Necrobiosis lipoidica is a rash that affects the lower legs and is more common in females. It usually affects people with diabetes but can affect others as well.

The rash may be:

• localized to the shin area
• painful or tender
• oval, round, or irregular in shape

The rash often has a center with prominent blood vessels. It can ulcerate because of minor trauma. Ulcers may lead to infection.

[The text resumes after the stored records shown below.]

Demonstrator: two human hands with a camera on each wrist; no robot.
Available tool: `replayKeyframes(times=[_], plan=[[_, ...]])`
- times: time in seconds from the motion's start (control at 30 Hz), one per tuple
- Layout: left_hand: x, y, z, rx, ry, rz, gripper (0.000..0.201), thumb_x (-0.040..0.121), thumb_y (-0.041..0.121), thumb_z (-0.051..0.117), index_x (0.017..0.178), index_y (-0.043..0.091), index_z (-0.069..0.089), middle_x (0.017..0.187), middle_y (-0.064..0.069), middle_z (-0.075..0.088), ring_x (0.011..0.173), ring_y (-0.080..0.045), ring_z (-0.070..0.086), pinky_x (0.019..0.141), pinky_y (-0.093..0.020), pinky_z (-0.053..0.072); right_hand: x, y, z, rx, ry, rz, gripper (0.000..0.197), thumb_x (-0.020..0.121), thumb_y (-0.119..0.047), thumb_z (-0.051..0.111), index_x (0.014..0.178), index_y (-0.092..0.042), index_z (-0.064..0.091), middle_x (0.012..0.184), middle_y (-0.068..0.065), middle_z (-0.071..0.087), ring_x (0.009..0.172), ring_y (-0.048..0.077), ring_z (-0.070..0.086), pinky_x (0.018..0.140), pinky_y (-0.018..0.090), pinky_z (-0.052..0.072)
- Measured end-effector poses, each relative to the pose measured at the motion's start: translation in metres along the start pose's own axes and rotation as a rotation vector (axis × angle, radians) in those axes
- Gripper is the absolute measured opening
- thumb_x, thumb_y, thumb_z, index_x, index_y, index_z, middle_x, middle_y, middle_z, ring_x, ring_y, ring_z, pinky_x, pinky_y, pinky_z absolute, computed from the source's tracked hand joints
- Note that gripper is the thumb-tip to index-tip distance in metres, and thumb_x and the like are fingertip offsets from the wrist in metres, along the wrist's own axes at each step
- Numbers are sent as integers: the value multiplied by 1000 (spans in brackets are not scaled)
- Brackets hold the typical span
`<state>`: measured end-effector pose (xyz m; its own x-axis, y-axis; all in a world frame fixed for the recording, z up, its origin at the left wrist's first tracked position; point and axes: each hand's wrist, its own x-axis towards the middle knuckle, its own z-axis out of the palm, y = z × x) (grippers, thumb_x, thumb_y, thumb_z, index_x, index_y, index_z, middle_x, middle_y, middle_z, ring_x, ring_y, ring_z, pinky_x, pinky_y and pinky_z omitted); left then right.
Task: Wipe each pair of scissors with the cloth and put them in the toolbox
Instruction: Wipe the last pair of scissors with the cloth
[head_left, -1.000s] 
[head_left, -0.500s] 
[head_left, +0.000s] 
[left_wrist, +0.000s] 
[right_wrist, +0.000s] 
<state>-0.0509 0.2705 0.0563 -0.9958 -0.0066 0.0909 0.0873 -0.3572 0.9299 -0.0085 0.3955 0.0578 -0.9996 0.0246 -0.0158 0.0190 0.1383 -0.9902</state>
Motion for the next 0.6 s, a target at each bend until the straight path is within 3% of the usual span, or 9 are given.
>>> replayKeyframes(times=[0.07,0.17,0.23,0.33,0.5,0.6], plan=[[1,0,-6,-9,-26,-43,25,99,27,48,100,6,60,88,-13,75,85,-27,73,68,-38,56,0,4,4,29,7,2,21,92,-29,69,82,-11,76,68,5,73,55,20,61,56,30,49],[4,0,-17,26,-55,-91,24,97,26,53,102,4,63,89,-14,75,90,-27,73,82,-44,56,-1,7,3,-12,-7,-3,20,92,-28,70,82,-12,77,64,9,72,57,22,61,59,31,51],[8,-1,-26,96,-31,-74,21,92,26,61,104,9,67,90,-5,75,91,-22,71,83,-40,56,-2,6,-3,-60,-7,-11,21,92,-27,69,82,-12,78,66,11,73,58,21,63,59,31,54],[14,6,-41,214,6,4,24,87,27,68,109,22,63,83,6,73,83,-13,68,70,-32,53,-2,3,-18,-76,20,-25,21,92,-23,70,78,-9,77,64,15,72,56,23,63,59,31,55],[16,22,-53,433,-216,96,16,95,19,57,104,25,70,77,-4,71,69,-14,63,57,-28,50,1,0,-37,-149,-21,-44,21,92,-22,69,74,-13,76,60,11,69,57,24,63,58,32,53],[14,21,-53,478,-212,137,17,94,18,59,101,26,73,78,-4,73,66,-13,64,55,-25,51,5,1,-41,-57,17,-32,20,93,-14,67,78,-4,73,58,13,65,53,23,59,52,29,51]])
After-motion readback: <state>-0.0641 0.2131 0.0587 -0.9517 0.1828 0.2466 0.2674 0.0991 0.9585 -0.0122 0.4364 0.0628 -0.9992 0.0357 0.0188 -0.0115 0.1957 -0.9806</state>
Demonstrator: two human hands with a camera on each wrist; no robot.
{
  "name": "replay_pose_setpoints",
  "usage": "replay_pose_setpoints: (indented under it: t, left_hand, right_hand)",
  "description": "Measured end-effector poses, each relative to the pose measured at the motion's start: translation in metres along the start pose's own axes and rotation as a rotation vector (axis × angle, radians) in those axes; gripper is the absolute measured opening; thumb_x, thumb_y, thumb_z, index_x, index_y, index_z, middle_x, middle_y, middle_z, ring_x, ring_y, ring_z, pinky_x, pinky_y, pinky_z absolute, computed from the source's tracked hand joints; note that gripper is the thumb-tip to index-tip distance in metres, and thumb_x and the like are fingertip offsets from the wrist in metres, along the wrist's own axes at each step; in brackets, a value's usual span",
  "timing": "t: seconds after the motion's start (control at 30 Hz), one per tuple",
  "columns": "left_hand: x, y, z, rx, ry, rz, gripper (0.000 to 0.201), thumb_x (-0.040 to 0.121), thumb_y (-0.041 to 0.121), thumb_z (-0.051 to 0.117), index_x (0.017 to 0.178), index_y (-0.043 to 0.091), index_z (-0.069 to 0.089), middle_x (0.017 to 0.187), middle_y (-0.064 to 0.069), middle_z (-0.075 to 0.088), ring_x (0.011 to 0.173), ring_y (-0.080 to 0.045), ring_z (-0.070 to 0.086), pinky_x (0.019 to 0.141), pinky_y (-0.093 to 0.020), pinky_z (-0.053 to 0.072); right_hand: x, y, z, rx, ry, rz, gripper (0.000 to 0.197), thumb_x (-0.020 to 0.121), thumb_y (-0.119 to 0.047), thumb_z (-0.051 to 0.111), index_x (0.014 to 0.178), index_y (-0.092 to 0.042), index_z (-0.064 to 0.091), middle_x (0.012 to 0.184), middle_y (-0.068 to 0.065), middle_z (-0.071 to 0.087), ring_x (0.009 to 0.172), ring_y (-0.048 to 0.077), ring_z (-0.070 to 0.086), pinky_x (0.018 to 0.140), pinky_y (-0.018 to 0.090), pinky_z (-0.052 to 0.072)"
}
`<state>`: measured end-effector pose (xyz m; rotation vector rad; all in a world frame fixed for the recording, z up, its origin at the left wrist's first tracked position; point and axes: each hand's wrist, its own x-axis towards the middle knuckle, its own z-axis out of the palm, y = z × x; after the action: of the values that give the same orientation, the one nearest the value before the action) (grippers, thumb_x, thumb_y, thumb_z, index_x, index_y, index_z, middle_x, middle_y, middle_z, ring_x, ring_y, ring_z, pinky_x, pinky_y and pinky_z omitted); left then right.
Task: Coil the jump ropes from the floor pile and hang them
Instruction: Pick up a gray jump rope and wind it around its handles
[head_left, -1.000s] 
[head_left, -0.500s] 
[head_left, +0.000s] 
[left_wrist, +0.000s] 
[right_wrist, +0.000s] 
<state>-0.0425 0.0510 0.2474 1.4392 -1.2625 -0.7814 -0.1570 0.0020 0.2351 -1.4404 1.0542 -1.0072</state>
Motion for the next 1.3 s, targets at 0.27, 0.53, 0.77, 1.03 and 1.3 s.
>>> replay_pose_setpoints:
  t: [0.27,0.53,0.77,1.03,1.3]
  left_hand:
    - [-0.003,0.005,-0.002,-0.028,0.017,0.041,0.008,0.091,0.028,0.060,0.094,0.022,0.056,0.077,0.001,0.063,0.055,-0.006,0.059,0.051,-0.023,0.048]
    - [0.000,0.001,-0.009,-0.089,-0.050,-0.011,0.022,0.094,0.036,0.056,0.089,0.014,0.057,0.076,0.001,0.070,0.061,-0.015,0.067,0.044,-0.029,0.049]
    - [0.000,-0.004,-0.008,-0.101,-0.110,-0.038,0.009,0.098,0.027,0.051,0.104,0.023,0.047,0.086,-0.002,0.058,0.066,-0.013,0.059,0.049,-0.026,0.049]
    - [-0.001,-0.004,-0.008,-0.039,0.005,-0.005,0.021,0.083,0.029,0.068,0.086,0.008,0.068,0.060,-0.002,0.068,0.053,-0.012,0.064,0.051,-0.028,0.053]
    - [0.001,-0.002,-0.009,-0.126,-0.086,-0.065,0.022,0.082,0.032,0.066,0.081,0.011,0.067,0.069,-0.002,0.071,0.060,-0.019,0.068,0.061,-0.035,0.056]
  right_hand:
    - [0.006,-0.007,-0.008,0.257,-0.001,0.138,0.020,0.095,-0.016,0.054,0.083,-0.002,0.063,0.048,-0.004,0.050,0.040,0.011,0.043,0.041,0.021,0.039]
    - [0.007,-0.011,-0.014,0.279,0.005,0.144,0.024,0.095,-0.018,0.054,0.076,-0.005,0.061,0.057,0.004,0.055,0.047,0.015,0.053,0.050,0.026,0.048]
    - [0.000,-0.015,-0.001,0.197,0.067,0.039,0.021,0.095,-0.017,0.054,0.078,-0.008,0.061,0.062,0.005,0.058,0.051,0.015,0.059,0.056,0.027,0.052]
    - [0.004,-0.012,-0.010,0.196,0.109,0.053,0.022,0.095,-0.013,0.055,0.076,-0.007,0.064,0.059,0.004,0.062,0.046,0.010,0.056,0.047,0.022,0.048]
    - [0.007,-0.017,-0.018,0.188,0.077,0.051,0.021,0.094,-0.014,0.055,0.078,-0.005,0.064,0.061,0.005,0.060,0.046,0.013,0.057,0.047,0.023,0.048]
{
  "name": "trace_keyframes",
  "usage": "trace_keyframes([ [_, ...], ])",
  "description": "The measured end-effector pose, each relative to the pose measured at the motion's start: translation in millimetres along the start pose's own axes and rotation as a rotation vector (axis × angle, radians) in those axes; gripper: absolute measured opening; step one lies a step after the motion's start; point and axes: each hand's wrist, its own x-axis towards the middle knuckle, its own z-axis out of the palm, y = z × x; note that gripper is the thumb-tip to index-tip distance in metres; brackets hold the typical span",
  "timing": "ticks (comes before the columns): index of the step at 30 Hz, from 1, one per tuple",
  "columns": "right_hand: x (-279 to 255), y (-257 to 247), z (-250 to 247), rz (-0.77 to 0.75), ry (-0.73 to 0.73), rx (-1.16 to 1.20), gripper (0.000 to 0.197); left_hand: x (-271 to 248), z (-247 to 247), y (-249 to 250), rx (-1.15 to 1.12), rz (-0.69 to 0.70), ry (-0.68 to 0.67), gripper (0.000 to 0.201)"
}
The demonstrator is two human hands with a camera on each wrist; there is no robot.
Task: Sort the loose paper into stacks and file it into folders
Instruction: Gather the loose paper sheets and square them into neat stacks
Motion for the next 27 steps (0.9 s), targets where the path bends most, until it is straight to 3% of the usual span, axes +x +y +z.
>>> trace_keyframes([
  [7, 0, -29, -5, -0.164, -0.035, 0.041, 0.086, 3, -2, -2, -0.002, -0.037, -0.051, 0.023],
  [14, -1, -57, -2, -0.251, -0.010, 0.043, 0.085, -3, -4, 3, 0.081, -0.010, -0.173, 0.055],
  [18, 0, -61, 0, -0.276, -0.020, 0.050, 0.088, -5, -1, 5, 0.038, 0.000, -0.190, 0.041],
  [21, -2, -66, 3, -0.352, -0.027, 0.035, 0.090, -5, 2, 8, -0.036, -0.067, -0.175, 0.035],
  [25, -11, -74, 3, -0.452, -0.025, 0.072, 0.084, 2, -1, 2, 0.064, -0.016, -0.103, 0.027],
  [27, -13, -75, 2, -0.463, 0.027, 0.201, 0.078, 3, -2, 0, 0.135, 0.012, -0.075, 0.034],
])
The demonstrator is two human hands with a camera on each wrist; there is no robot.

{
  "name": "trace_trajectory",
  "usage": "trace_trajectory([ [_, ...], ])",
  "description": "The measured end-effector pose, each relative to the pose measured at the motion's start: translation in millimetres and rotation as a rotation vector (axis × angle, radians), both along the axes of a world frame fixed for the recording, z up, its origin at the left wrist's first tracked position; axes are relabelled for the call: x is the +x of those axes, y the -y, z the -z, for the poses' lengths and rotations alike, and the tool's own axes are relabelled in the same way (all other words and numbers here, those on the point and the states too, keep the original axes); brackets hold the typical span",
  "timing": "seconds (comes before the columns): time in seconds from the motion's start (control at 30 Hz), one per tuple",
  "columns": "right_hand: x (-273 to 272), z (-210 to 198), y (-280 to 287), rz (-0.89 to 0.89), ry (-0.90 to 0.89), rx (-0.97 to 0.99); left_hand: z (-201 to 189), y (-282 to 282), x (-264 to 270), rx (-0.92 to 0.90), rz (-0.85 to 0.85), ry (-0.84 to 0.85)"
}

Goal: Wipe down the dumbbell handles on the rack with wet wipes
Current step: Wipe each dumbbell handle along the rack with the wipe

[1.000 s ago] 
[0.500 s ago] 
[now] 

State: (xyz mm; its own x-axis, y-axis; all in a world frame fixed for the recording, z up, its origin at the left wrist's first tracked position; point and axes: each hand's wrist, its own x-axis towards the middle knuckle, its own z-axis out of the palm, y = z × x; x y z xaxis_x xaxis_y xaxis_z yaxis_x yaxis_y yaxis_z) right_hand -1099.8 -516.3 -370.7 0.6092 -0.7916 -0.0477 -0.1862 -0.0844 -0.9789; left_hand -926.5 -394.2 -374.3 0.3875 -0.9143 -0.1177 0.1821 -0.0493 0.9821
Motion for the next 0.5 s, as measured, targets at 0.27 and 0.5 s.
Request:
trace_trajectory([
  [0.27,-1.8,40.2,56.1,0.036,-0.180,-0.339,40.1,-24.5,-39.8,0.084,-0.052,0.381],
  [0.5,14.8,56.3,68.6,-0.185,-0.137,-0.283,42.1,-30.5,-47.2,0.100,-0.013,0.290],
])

Some treatment options involve topical steroids, steroid injections, or niacinamide. Sometimes, no treatment is necessary.

When to contact a doctor

Some of these conditions are hereditary, which means that people have them from birth or develop them early on in childhood.

People whose skin is bothering them because of a rash or other ailment should consult a dermatologist. Most rashes are not a serious cause for concern.

The American Academy of Dermatology Association recommend that people contact a doctor for a rash if:

• it affects the entire body
• they also have a fever
• the rash happened suddenly and is spreading
• there is blistering or open sores
• it is painful
• there is an infection

Summary 

Most rare skin conditions have a genetic link, and people inherit them in some way. However, sometimes people may develop a rare skin condition later in life.

People who are worried about their skin health should talk with a dermatologist. If a person feels bothered by something on their skin, it is worth speaking with a healthcare professional to get a proper diagnosis.